Propagation of Gravity (was Sol-like system discovered...SETI new directions?)

From: Lee Corbin (lcorbin@tsoft.com)
Date: Tue Jul 22 2003 - 23:09:12 MDT

  • Next message: Lee Corbin: "Propagation of Gravity"

    Anders wrote

    > [mailto:owner-extropians@extropy.org]On Behalf Of Anders Sandberg
    > Sent: Saturday, July 12, 2003 3:03 AM

    > > Can you clarify what you imagine this world would be like. To me I can't
    > > really see that the propagation speed would make any observable difference as the
    > > effective force levels would still be the same in any region.
    >
    > For a static field in such a "slow gravity" universe nothing would
    > change. But imagine sending out Voyager towards Jupiter. At first it
    > experiences the weak tug towards the place where Jupiter was a long time
    > ago, and is accelerated that way. As it approaches the region where
    > Jupiter is, the acceleration will change direction and move towards the
    > current position, and as Voyager continues beyond it will shift back
    > towards an old position.

    I don't agree (or more probably, don't understand). Let's
    just discuss gravity influences moving at speed c. It would
    seem to me that if a large object (like Jupiter) were moving
    through interstellar space (somewhere between Alpha Centauri
    and Sol, for example), that its gravitational field (i.e.
    space curvature) would extend in front of it just as much as
    it extended behind it. I say that mostly because from its
    reference frame, there *is* symmetry.
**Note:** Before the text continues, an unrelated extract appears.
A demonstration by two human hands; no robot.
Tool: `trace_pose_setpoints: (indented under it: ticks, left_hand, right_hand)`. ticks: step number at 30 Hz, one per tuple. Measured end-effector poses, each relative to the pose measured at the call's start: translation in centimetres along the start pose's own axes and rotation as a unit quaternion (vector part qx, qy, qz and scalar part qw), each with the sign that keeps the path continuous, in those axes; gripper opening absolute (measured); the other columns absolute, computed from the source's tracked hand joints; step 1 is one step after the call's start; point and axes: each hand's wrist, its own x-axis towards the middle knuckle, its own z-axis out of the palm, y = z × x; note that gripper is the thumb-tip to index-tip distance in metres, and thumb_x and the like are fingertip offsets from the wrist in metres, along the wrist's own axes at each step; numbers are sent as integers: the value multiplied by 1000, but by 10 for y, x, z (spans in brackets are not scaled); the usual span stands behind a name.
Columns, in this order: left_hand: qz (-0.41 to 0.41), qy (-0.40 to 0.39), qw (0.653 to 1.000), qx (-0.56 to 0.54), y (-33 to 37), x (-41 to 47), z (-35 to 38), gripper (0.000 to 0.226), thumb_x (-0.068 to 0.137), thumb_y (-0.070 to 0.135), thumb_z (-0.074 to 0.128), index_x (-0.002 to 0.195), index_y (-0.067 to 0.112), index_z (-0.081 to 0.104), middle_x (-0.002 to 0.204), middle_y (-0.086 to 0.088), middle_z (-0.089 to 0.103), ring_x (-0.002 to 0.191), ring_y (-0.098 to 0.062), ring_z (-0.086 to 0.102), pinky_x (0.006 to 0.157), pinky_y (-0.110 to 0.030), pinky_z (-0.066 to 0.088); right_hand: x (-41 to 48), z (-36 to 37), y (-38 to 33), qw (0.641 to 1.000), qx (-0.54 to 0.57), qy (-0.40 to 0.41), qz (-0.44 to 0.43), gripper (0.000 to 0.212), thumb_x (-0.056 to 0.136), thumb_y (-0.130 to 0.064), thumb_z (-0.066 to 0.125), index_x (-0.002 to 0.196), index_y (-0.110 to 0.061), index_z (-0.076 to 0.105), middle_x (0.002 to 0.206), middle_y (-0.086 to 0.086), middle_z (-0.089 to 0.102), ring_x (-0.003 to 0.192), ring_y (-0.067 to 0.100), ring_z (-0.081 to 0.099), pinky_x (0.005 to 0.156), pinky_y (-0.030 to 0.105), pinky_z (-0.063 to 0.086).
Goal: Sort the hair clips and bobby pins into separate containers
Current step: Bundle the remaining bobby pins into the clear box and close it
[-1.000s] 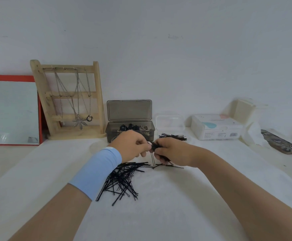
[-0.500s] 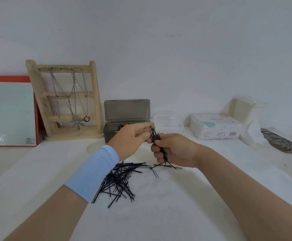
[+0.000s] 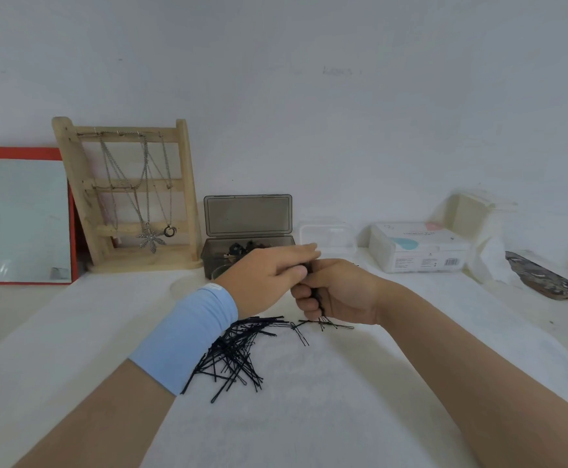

    But perhaps it has to be *really* traveling to generate the
    effect you are discussing. Very well, assume that this large
    object a couple of light years from Sol is traveling with
    respect to the Big Bang or wrt our galaxy at c/10. To observers
    moving with the planet, of course its field would be symmetric;
    satellites would orbit it in the predictable fashion.

    But what about to those of us at rest wrt the Big Bang? This is
    a lot like railroad cars and lightning strikes, perhaps. Anyway,
    what say you?

    Later, Anders writes

    > I made a matlab program (included at the end for those of you who like
    > to play with it), and it seems to say the opposite (assuming I coded
    > right, which is anybody's guess :-). The trailing side has a stronger
    > force compared to the non-moving case. It looks more like a sonic boom
    > than a doppler shift. If the planet is releasing gravity waves, they
    > will of course be doppler shifted.

    I guess that this program will depend a lot more on our relativistic
    assumptions than what we would actually learn from running it. Or
    did you find it enlightening in some way?